> WHAT YOU SHOULD DO
What you return must be the exact lines of the material below, from the first through the one that has "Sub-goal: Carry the", with no pictures and, please, nothing else.

> RECORDED DATA
_ _ _ _ _ _ _

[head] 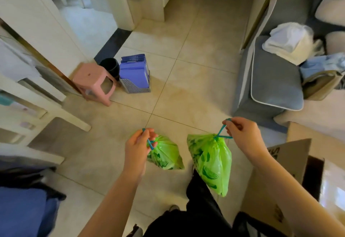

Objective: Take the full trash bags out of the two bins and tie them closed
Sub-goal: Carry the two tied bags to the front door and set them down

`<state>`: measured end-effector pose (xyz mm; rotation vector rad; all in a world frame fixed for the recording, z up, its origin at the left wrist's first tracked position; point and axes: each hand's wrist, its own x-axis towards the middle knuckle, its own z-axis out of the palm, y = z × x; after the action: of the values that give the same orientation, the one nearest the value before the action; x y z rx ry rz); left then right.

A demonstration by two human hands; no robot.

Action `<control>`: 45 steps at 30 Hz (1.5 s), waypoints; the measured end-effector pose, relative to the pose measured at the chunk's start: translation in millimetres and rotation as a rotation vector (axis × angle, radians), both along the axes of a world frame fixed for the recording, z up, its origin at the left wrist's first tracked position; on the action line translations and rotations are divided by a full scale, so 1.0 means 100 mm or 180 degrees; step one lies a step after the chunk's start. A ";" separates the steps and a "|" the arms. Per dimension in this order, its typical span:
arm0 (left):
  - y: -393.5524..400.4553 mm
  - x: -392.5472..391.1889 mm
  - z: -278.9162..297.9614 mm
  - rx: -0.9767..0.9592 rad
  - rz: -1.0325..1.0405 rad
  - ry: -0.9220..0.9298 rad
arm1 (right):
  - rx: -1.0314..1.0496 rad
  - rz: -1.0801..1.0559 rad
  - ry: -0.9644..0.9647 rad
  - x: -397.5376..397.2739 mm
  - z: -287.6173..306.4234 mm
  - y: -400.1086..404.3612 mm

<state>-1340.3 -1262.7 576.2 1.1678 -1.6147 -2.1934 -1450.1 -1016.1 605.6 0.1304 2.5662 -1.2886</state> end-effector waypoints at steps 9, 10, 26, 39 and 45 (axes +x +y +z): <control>-0.12 -1.98 -0.01 -0.0599 0.0106 0.0068 | -0.0030 0.0271 0.0008 -1.93 0.08 -0.07; -0.13 -2.18 0.00 -0.0697 0.0078 0.0040 | -0.0022 0.0321 0.0034 -2.15 0.10 -0.08; -0.69 -5.52 -0.12 -0.0837 -0.0359 -0.0361 | 0.0339 0.0074 0.0233 -5.51 0.00 -0.50; -1.06 -8.36 -0.03 -0.0768 -0.0306 -0.0555 | 0.0531 0.0119 0.0205 -8.15 0.02 -0.82; -1.11 -9.72 -0.01 -0.0795 -0.0211 -0.0623 | 0.0458 0.0367 0.0211 -9.53 -0.05 -0.94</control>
<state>-2312.7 -1373.7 574.8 1.3026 -1.9648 -1.8919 -2402.9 -1110.3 600.3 -0.0330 2.6783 -1.0849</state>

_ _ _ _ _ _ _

> EXPECTED ANSWER
[head] 

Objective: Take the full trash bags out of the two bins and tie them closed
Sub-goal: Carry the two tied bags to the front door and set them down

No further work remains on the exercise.